Ben hiç aldatıldım mı bilmiyorum. Ama bildiğim başka bir şey var aldatan kendini aldatmıştır. Aldatmanın çeşitleri ve boyutları olduğunu düşünüyorum. Erkekler açısından genel olarak hayvansal ve 'primitif' içgüdülerin esiri olmak... Bu erkekleri aklamak için kullandığım bir açıklama değil. Keza marifet, o güdülere ve duygulara rağmen sabredip günaha girmemekte. Kadınların aldatması ise duygusal oluyor.
'Mete', oğlu ve eşini kaybettiği için çok pişman, onları geri kazanmak için elinden gelen çabayı gösteriyor. Ancak istikrarlı bir dönüş ve barış beklemiyorum şahsen. Çünkü 'Mete'nin şirazesi kaymış durumda. Ancak hayat neler getirir bilemeyiz. Ne güzel demiş Hz. Mevlana: Olmaz dediğin ne varsa hepsi olur. Düşmem dersin düşersin, şaşmam dersin şaşarsın. Öldüm der durur, yine de yaşarsın.
20 senedir setlerdeyim. Öğrenmeye devam ediyorum. Öğrenmenin hiç bitmediği ve bitmemesi gerektiği bir meslek oyunculuk. Bana göre tutku yaratan tarafı da zaten bu deneyim yolculuğu. Canlandırdığım her karakteri daha çok sevmeye ve değer vermeye başladım tecrübem arttıkça.
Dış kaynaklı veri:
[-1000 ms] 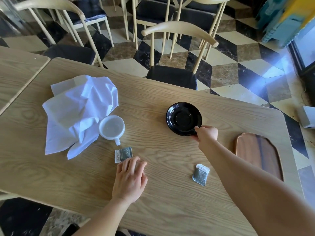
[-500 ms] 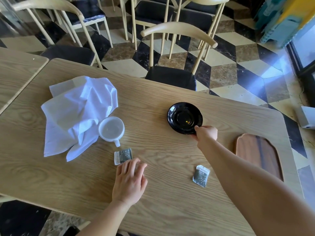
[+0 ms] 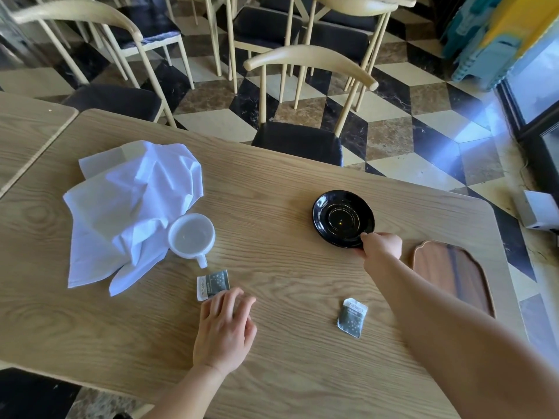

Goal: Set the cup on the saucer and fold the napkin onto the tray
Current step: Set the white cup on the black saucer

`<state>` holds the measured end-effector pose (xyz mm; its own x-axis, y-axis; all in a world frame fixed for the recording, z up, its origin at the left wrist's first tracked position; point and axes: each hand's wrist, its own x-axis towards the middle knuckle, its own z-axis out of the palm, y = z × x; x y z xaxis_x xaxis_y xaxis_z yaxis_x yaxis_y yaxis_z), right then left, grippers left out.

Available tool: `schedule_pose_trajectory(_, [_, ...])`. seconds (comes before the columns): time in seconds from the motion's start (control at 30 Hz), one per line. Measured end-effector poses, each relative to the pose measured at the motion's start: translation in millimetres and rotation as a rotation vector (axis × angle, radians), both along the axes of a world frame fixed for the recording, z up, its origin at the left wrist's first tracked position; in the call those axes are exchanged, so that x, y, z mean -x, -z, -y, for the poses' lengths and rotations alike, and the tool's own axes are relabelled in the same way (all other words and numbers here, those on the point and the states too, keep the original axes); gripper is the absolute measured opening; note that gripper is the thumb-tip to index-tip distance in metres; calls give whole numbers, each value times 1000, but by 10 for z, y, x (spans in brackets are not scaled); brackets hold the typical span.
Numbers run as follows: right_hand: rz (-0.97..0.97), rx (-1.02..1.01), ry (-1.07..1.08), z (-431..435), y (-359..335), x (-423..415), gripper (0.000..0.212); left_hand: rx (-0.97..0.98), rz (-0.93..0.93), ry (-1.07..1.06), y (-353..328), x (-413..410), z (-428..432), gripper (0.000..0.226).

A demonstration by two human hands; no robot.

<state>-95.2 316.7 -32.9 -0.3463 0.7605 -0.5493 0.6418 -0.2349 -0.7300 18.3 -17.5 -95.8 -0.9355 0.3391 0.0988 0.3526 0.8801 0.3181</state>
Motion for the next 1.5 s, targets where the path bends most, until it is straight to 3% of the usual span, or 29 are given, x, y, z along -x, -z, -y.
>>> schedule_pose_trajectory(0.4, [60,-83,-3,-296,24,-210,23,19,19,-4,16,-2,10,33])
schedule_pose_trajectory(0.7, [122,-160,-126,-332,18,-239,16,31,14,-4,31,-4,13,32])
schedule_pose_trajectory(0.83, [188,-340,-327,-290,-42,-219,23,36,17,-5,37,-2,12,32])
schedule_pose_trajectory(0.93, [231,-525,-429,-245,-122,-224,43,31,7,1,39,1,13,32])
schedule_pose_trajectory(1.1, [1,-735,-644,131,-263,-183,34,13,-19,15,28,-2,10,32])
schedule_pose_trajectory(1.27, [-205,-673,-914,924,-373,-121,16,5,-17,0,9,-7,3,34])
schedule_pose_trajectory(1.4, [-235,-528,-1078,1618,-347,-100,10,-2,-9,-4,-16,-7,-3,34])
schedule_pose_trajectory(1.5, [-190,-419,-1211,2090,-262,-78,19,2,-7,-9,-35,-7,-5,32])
Ve dolayısıyla her biri için daha fazla emek harcıyorum. Bunun işime ve birlikte çalıştığım insanlara karşı bir sorumluluk ve saygı göstergesi olduğunun bilincindeyim.
OYUNCU OLMAYA 11 YAŞINDA KARAR VERDİM
Oyunculuk 10'lu yaşlarımın ilk yıllarından beri yapmak istediğim bir meslek. Ancak hayat bazen yanlış seçimler yaptırtıp doğruyu buldurtabiliyor. Oyuncu olmak istememdeki en büyük etkenlerden biri semtimizin parkına kurulmuş bir sahnede 11 yaşımdayken izlediğim bir oyundu. Yıllar sonra Nejat Uygur ve ekibinin oyununu da izleyince isteğim tutkuya dönüştü.
Şöhret alıştığım bir duygu; hani güzel bir manzarası olan evde yıllarca yaşamış biri için o manzara, ilk defa görmüş birinden daha az heyecan verici bir şeydir ya, öyle bir şey. Ama tabii istediğim her şeyi her yerde yapabilme şansım azaldı. Hayatım kısıtlandı ama bundan şikayetçi değilim.
KUTSİ BENİ SETTE ÇOK GÜLDÜRÜYOR
Sette Kutsi çok eğlenceli, beni çok güldürüyor. Birlikte oynarken gülmemek için dilimi ısırdığım ve gözüne bakamadığım anlar oluyor. Ama daha tecrübeliyiz artık ikimiz de birbirimize karşı çünkü bu üçüncü işimiz. Adamı o kadar seviyorum ki bir daha gelse yeni iş yine oynarım seve seve.